Отец обнял меня. И я позволила себе расслабиться, с удовольствием вспоминая сегодняшний день.
Мы могли бы долго сидеть так, ничего не говоря друг другу. Он видел изменения, что произошли со мной в последнее время, а сегодня они были особенно заметны, но папа признавал моё право на личную жизнь и не спрашивал, почему у меня горели щёки и сияли глаза. Он доверял мне.
— Спасибо!
Улыбка папы чуть дрогнула. Его глаза были направлены на телевизор, но вряд ли он так сосредоточенно смотрел рекламу ореховой пасты.
— И тебе спокойной ночи, милая…
Я улыбнулась. Его мысли витали очень далеко…
Поднимаясь к себе, я устало снимала тяжёлые серьги. Длинный подол платья путался в босых ногах, а сложная причёска давила на голову. Я чувствовала себя Золушкой, которая сбежала с бала, потому что быть красивой долго — слишком утомительно.
Эдвард уже ждал меня в спальне. Медленно подойдя ко мне, застывшей у двери, он осторожным движением коснулся моих губ. Я вздрогнула.
— Тебе больно? — обеспокоенно спросил мой Тутти. В его глазах забота и вина.
Я покачала головой:
— Они просто стали очень чувствительными.

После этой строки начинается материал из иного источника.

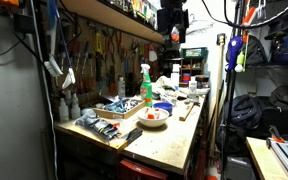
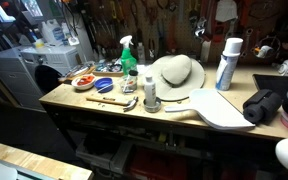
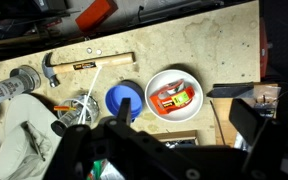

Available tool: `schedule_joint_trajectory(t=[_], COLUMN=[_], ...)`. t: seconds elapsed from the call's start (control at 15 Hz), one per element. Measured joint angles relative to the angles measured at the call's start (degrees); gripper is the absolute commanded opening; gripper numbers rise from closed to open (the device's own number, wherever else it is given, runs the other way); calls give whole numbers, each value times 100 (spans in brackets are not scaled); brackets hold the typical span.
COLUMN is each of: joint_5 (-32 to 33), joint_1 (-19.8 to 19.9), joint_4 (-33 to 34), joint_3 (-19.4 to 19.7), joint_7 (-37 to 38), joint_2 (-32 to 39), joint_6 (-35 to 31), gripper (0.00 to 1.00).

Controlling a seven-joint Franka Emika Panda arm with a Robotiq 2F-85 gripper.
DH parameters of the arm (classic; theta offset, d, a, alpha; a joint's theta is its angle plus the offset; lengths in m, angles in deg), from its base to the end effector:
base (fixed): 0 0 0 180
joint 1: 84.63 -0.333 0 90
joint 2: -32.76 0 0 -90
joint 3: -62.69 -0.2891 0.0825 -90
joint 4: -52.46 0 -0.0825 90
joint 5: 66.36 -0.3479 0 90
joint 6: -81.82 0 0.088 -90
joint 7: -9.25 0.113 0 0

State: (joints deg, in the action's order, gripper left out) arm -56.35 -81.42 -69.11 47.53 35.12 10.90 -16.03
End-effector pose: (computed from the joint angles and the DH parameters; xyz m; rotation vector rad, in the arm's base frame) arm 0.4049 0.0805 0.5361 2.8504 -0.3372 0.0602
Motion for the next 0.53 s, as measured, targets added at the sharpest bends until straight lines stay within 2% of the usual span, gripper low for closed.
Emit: schedule_joint_trajectory(t=[0.33,0.53], joint_5=[2,4], joint_1=[-39,10], joint_4=[1,-12], joint_3=[49,239], joint_7=[55,567], joint_2=[8,116], joint_6=[0,-100], gripper=[100,100])
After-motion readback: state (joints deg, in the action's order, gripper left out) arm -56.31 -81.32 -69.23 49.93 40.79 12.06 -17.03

Вампир смотрел на меня и, кажется, не решался поверить. Положив серьги на комод, я повернулась спиной к Эдварду:
— Пожалуйста, помоги расстегнуть…
Я почувствовала, как Эдвард застыл на несколько мучительно долгих мгновений. Не было слышно даже дыхания. А потом рядом с моей шеей расстегнулась первая робкая жемчужная пуговка. Моё сердце забилось быстрее. Холодное частое дыхание пускало мурашки, касаясь разгорячённой собственной смелостью кожи. Я спиной ощущала, как взгляд Эдварда следует за каждым новым сантиметром, за каждой косточкой позвоночника… Тридцать пуговиц. До самых бёдер. Маленькое ли это испытание для мужской воли?
Вздрогнула от победы и поражения, когда холодные нежные губы коснулись спины между лопаток. Руки ослабли, не желая держать тяжёлую ткань, украшенную перламутровыми камнями. И моё платье упало к ногам, а меня подхватили сильные руки…
Он не смотрел на меня… С закрытыми глазами донёс до кровати. Укрыл одеялом. И отошёл к окну.
— Не делай так больше, Белла, — в его строгом голосе слышалась усталость.
Мне стало стыдно за свою слабость, и, наконец смутившись, я начала искать ночную рубашку под подушкой. Одевшись, я, не оборачиваясь, сбежала в ванну и долго умывалась холодной водой. Заходила в комнату робко, неуверенно, но спальня уже опустела.
Моё платье аккуратно висело на плечиках, а окно прикрыто. Подойдя к нему, я распахнула его пошире.